Listed entries:
════════

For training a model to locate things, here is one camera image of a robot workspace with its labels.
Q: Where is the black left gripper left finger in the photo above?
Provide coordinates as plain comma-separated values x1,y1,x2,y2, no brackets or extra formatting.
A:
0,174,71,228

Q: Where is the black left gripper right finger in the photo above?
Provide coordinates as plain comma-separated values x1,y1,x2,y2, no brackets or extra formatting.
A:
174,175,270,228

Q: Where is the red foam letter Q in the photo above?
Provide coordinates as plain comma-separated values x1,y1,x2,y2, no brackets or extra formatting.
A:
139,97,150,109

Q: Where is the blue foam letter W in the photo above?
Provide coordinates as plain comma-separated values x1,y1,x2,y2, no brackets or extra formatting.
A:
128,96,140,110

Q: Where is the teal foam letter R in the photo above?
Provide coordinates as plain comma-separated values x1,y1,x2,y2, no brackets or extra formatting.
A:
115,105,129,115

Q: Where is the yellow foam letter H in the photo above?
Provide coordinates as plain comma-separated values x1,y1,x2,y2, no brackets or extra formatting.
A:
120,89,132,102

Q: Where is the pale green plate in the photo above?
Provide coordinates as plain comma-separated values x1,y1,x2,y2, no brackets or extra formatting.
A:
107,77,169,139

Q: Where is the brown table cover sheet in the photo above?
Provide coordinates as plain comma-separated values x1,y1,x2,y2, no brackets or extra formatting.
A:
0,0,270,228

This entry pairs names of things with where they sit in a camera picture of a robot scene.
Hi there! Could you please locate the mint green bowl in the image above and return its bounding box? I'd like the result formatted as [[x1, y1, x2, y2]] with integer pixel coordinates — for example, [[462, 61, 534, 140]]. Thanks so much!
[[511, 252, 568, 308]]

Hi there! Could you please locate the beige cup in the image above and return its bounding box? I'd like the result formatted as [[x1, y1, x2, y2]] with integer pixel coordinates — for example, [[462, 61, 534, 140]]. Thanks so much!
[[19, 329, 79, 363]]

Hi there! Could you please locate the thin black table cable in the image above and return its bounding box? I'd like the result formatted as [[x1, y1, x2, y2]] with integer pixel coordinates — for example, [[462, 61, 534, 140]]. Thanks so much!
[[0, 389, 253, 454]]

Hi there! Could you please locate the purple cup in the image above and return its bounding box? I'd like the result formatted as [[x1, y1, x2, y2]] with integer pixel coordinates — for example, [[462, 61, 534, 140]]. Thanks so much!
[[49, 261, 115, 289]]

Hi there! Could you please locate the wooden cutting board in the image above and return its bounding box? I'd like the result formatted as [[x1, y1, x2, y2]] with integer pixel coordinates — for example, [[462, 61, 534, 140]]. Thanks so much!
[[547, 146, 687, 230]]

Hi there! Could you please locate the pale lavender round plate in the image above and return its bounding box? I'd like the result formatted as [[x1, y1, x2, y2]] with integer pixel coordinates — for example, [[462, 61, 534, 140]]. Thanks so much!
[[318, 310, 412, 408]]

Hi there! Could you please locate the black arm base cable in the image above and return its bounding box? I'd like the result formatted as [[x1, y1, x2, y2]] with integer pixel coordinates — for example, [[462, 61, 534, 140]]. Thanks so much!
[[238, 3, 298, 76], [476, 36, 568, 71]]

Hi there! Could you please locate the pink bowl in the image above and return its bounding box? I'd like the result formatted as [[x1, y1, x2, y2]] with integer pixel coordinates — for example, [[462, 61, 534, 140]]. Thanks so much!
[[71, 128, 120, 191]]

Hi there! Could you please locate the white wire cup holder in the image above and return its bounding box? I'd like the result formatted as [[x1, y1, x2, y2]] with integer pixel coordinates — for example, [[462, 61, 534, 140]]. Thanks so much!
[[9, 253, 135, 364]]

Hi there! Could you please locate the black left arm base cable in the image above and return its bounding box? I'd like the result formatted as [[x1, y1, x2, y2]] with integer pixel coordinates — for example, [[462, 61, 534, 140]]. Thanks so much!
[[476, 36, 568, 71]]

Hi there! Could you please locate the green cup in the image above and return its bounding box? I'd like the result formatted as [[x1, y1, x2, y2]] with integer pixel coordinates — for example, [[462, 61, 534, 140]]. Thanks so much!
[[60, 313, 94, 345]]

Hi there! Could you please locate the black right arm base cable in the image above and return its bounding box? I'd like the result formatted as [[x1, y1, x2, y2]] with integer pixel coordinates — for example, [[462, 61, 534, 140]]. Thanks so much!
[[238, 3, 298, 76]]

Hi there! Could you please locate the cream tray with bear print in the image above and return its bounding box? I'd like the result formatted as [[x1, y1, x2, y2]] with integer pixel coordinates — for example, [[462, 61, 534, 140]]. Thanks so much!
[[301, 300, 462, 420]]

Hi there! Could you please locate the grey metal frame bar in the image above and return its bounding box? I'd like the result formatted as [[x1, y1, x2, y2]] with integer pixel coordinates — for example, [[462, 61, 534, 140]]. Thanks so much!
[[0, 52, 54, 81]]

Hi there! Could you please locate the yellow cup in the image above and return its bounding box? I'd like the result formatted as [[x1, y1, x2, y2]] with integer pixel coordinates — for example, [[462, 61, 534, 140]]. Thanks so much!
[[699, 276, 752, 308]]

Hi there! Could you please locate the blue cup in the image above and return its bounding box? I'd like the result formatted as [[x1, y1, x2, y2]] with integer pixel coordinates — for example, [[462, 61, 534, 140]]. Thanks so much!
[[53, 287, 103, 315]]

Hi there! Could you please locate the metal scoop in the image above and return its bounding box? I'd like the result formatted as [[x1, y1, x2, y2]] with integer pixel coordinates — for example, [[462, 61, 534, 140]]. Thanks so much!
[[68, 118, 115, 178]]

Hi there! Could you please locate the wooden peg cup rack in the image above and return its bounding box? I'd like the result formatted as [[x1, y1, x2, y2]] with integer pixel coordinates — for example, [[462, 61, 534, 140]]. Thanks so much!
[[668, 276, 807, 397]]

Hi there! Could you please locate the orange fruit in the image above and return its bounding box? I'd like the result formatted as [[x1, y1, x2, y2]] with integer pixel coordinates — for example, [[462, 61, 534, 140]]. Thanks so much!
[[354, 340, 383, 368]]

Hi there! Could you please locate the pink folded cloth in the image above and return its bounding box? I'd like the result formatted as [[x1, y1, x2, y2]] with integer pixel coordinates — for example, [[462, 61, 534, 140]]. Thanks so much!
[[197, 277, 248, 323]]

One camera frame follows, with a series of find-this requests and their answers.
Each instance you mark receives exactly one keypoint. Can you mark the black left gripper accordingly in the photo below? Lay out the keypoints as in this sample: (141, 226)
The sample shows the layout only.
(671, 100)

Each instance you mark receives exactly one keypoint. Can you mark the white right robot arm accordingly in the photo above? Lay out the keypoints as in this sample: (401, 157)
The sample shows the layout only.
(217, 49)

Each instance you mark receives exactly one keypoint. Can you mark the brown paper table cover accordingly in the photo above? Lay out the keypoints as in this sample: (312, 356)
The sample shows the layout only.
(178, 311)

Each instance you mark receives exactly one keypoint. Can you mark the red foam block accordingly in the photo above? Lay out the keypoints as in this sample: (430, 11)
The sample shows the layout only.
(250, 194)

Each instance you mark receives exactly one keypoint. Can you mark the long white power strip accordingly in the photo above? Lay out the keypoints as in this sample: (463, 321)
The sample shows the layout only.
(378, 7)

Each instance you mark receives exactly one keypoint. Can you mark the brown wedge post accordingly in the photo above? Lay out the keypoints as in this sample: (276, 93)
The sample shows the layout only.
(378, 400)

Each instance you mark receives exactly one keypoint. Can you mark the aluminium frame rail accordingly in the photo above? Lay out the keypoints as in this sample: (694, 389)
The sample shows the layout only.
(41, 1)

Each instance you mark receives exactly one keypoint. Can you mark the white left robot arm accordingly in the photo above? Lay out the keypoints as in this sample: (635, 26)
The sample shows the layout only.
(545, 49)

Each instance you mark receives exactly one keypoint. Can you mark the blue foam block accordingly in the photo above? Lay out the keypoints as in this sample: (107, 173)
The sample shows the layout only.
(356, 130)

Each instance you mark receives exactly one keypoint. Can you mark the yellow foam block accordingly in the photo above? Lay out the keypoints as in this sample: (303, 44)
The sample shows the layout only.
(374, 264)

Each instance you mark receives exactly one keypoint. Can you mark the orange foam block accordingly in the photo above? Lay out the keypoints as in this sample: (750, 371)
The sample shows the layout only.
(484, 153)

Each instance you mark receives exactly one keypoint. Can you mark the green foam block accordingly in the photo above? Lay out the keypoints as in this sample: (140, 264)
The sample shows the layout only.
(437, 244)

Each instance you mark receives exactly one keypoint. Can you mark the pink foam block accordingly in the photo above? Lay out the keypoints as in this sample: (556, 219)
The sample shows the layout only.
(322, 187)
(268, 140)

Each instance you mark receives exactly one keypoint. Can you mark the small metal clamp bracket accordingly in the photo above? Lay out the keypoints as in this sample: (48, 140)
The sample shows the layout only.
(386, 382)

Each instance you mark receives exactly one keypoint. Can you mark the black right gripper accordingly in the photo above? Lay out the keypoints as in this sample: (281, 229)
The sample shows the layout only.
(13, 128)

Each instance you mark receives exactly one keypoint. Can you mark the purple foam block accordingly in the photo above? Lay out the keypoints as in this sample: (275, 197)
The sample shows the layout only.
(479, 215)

════════

Work to complete: Could you retype exactly the lines above from the one containing "sample: (275, 197)" through the last line of the records, both included, and nothing else?

Exercise answer:
Each instance you mark receives exactly one keypoint. Can you mark the purple foam block accordingly in the photo above? Lay out the keypoints as in this sample: (275, 197)
The sample shows the layout only.
(479, 215)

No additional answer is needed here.